Please login to be able to save your searches and receive alerts for new content matching your search criteria.
In this paper, we investigate the impact of Random Undersampling (RUS) on a supervised Machine Learning task involving highly imbalanced Big Data. We present the results of experiments in Medicare Fraud detection. To the best of our knowledge, these experiments are conducted with the largest insurance claims datasets ever used for Medicare Fraud detection. We obtain two datasets from two Big Data repositories provided by the United States government’s Centers for Medicare and Medicaid Services. The larger of the two datasets contains nearly 174 million instances, with a minority to majority class ratio of approximately 0.0039. Our contribution is to show that RUS has a detrimental effect on a Medicare Fraud detection task when performed on large scale, imbalanced data. The effect of RUS is apparent in the Area Under the Precision Recall Curve (AUPRC) scores recorded from experimental outcomes. We use four popular, open-source classifiers in our experiments to confirm the negative impact of RUS on their AUPRC scores.

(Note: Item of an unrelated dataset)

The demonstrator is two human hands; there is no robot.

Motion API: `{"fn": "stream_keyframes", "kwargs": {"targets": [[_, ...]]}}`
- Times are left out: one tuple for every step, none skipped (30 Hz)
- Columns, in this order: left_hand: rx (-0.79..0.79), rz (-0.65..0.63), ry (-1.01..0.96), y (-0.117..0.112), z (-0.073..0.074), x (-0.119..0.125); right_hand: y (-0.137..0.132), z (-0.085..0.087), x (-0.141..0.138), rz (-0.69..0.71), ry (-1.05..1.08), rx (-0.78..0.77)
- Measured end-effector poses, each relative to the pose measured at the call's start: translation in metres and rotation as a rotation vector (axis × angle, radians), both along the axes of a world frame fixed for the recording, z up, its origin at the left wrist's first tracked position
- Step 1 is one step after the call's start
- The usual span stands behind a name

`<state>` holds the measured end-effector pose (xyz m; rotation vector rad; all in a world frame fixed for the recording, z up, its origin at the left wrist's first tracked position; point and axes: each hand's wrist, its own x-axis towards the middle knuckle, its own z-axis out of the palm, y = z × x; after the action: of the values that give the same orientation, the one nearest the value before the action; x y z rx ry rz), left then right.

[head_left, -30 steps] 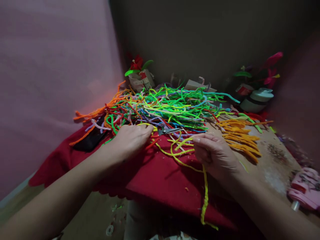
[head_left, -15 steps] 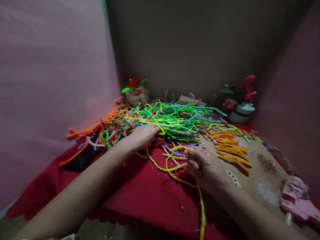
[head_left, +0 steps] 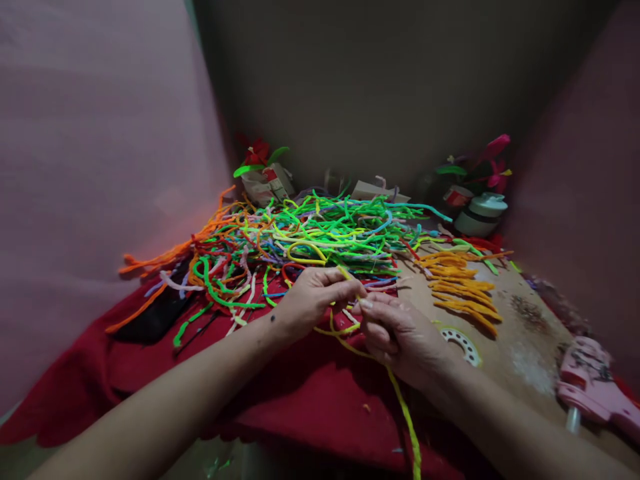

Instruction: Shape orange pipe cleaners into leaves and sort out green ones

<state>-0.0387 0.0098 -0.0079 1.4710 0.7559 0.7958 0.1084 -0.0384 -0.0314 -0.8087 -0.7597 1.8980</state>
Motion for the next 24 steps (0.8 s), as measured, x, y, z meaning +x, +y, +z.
{"fn": "stream_keyframes", "kwargs": {"targets": [[-0.106, 0.0, -0.032, 0.0, -0.002, 0.0, 0.0, 0.001, 0.0, 0.031, -0.015, -0.013], [-0.207, -0.009, -0.062, 0.0, -0.003, 0.001, -0.001, 0.002, 0.0, 0.06, -0.028, -0.022], [-0.286, -0.018, -0.091, 0.001, -0.005, 0.001, -0.001, 0.002, 0.0, 0.085, -0.036, -0.027], [-0.332, -0.015, -0.117, 0.002, -0.007, 0.001, -0.001, 0.003, 0.0, 0.107, -0.039, -0.029], [-0.341, 0.004, -0.143, 0.004, -0.008, 0.0, 0.0, 0.003, 0.001, 0.125, -0.042, -0.029], [-0.326, 0.033, -0.171, 0.006, -0.008, 0.0, 0.0, 0.002, 0.001, 0.134, -0.046, -0.029], [-0.302, 0.063, -0.208, 0.008, -0.008, -0.001, 0.0, 0.002, 0.002, 0.138, -0.054, -0.03], [-0.287, 0.089, -0.255, 0.01, -0.008, -0.003, 0.0, 0.001, 0.002, 0.143, -0.068, -0.033], [-0.291, 0.109, -0.305, 0.012, -0.007, -0.004, 0.0, 0.0, 0.003, 0.152, -0.084, -0.039], [-0.316, 0.118, -0.352, 0.014, -0.005, -0.006, 0.0, -0.001, 0.003, 0.162, -0.099, -0.046], [-0.351, 0.123, -0.393, 0.016, -0.003, -0.008, -0.001, -0.003, 0.002, 0.171, -0.11, -0.053], [-0.384, 0.128, -0.424, 0.019, -0.001, -0.01, -0.001, -0.004, 0.002, 0.18, -0.118, -0.059], [-0.406, 0.134, -0.446, 0.021, 0.001, -0.013, -0.001, -0.005, 0.002, 0.189, -0.125, -0.065], [-0.411, 0.14, -0.461, 0.024, 0.003, -0.016, -0.002, -0.006, 0.002, 0.197, -0.13, -0.069], [-0.402, 0.145, -0.478, 0.027, 0.005, -0.019, -0.003, -0.007, 0.002, 0.203, -0.137, -0.071], [-0.382, 0.151, -0.496, 0.031, 0.007, -0.022, -0.003, -0.007, 0.002, 0.209, -0.146, -0.073], [-0.355, 0.16, -0.517, 0.034, 0.009, -0.026, -0.004, -0.008, 0.002, 0.22, -0.156, -0.076], [-0.324, 0.175, -0.536, 0.037, 0.011, -0.029, -0.004, -0.008, 0.003, 0.227, -0.167, -0.078], [-0.293, 0.198, -0.555, 0.041, 0.012, -0.033, -0.005, -0.008, 0.003, 0.23, -0.177, -0.08], [-0.266, 0.226, -0.571, 0.044, 0.014, -0.037, -0.005, -0.009, 0.004, 0.227, -0.184, -0.078], [-0.25, 0.257, -0.585, 0.046, 0.015, -0.041, -0.005, -0.009, 0.004, 0.222, -0.188, -0.073], [-0.243, 0.289, -0.601, 0.049, 0.016, -0.044, -0.004, -0.009, 0.004, 0.216, -0.191, -0.069], [-0.24, 0.318, -0.618, 0.05, 0.017, -0.047, -0.004, -0.009, 0.004, 0.208, -0.194, -0.066], [-0.24, 0.34, -0.633, 0.052, 0.018, -0.05, -0.003, -0.009, 0.004, 0.2, -0.2, -0.063]]}}
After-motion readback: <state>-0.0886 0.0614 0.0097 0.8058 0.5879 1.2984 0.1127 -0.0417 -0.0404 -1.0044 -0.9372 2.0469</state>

Android is the most well-known portable working framework having billions of dynamic clients worldwide that pulled in promoters, programmers, and cybercriminals to create malware for different purposes. As of late, wide-running inquiries have been led on malware examination and identification for Android gadgets while Android has likewise actualized different security controls to manage the malware issues, including a User ID (UID) for every application, framework authorizations. In this paper, we advance and assess various kinds of machine learning (ML) by applying ensemble-based learning systems for identifying Android malware related to a substring-based feature selection (SBFS) strategy for the classifiers. In the investigation, we have broadened our previous work where it has been seen that the ensemble-based learning techniques acquire preferred outcome over the recently revealed outcome by directing the DREBIN dataset, and in this manner they give a solid premise to building compelling instruments for Android malware detection.